• **Items listed in a dataset**
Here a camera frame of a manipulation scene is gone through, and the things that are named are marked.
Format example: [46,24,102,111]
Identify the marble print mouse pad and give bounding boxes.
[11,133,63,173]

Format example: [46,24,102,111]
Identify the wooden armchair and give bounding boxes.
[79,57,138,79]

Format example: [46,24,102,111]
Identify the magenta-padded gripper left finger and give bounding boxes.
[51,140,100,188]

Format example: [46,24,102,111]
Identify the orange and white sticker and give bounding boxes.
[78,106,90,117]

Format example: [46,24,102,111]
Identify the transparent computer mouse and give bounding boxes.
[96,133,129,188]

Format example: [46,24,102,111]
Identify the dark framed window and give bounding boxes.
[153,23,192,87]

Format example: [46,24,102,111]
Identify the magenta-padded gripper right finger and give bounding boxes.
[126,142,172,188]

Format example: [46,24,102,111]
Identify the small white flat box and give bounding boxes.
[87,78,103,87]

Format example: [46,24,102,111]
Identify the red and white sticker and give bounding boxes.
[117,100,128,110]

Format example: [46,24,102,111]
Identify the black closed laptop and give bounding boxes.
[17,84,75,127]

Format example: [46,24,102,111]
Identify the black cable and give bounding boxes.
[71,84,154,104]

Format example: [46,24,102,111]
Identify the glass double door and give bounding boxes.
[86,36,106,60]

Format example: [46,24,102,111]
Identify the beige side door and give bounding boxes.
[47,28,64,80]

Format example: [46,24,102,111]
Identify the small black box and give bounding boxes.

• **WHAT IS REQUIRED**
The full set of entries above needs to be restated word for word.

• **TASK RESPONSE**
Here a camera frame of a manipulation scene is gone through, and the things that are named are marked.
Format example: [46,24,102,111]
Identify the marble print mouse pad and give bounding boxes.
[11,133,63,173]

Format example: [46,24,102,111]
Identify the wooden armchair and give bounding boxes.
[79,57,138,79]

Format example: [46,24,102,111]
Identify the magenta-padded gripper left finger and give bounding boxes.
[51,140,100,188]

Format example: [46,24,102,111]
Identify the orange and white sticker and give bounding boxes.
[78,106,90,117]

Format example: [46,24,102,111]
Identify the transparent computer mouse and give bounding boxes.
[96,133,129,188]

Format example: [46,24,102,111]
Identify the dark framed window and give bounding boxes.
[153,23,192,87]

Format example: [46,24,102,111]
Identify the magenta-padded gripper right finger and give bounding boxes.
[126,142,172,188]

Format example: [46,24,102,111]
Identify the small white flat box and give bounding boxes.
[87,78,103,87]

Format example: [46,24,102,111]
Identify the red and white sticker and give bounding boxes.
[117,100,128,110]

Format example: [46,24,102,111]
Identify the black closed laptop and give bounding boxes.
[17,84,75,127]

Format example: [46,24,102,111]
Identify the black cable and give bounding boxes.
[71,84,154,104]

Format example: [46,24,102,111]
Identify the glass double door and give bounding boxes.
[86,36,106,60]

Format example: [46,24,102,111]
Identify the beige side door and give bounding boxes.
[47,28,64,80]

Format example: [46,24,102,111]
Identify the small black box and give bounding boxes.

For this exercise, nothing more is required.